FRANCE – SOCIETE GENERALE – 1,3 Milliard USD – EMBARGO US

La Société Générale a réglé lundi les violations des sanctions commerciales imposées par les États-Unis en concluant deux accords de poursuite des poursuites et en payant 1,34 milliard de dollars de pénalités aux autorités fédérales et aux États (SG-DOJ_DPA & SG FED).

La Société Générale, la troisième banque française, basée à Paris, a admis avoir violé les sanctions imposées à Cuba, à l’Iran et au Soudan.

Les violations ont commencé en 2003 et se sont poursuivies jusqu’en 2013.

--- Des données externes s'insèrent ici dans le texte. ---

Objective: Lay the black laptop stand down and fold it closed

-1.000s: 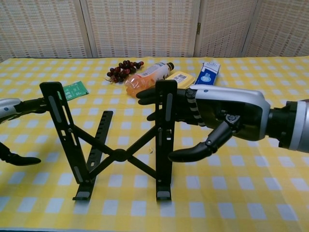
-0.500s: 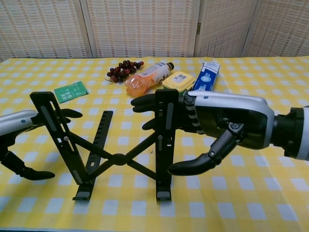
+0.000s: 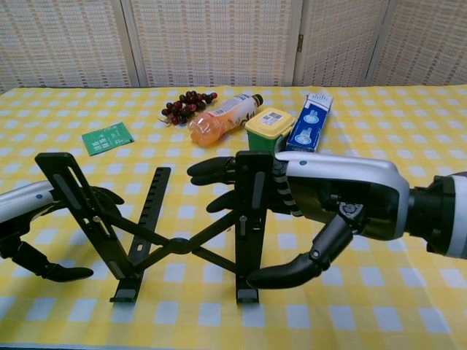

La Société Générale a payé 1,34 milliard de dollars d’amendes pour régler les infractions: 717 millions de dollars au DOJ, 325 millions de dollars au département des services financiers de New York, 163 millions de dollars au bureau du procureur du district de Manhattan, 81 millions de dollars à la Réserve fédérale américaine et 54 millions de dollars au Bureau de contrôle des actifs étrangers (OFAC) du Trésor américain.

La banque a également versé 95 millions de dollars supplémentaires à la DFS pour des infractions de lutte contre le blanchiment d’argent.

La Société Générale a déclaré dans un communiqué avoir signé des accords de poursuite de trois ans avec le bureau du procureur américain du district sud de New York et le bureau du procureur du district du comté de New York.

La Réserve fédérale a cité les « pratiques dangereuses » de la Société Générale, liées principalement à des violations des sanctions imposées par les États-Unis à Cuba.

L’ordre de la FED exigeait que la Société Générale « mette en œuvre un programme amélioré pour assurer la conformité mondiale aux sanctions américaines ».

L’ordonnance interdisait également à la banque de « réemployer les personnes impliquées dans les actions passées ou de les retenir en tant que consultants ou sous-traitants ».

La Société Générale a accepté d’aider la FED et d’autres agences dans les enquêtes en cours sur les individus impliqués dans l’inconduite.

L’OFAC a déclaré que la Société Générale avait volontairement divulgué les violations des sanctions.

Frédéric Oudéa, PDG de la Société Générale, a déclaré: « Nous reconnaissons et regrettons les faiblesses qui ont été identifiées et avons coopéré avec les autorités américaines pour résoudre ces problèmes ». « Nous sommes tournés vers l’avenir », a déclaré M. Oudéa. « Notre objectif est d’être un partenaire de confiance. »

Rappelons qu’en six mois et après l’affaire libyenne, cela fait plus de 2 milliards de dollars payés par la la Société Générale.